* TASK INSTRUCTIONS
Reproduce exactly, and only, the lines below from the one containing "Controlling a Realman" through the one containing "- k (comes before".

* DATA BLOCK
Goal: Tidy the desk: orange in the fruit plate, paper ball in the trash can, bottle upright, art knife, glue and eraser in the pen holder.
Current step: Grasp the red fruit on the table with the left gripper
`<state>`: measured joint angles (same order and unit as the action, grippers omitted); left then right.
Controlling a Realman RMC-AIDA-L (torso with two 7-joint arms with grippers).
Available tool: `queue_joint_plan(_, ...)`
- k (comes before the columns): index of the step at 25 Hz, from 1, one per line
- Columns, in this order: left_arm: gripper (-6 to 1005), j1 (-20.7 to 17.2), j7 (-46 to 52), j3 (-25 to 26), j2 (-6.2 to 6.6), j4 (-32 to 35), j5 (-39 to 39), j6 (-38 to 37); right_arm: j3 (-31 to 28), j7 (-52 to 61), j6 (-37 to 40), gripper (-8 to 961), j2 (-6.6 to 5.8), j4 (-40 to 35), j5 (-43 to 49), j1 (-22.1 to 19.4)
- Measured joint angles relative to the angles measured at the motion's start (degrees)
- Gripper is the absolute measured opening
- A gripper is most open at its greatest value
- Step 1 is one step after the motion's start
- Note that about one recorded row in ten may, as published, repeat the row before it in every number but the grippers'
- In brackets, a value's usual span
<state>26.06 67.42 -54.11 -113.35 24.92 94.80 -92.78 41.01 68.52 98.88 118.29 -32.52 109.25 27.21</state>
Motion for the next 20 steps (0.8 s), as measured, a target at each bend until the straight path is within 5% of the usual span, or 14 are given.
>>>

* YOUR SOLUTION
Controlling a Realman RMC-AIDA-L (torso with two 7-joint arms with grippers).
Available tool: `queue_joint_plan(_, ...)`
- k (comes before the columns): index of the step at 25 Hz, from 1, one per line

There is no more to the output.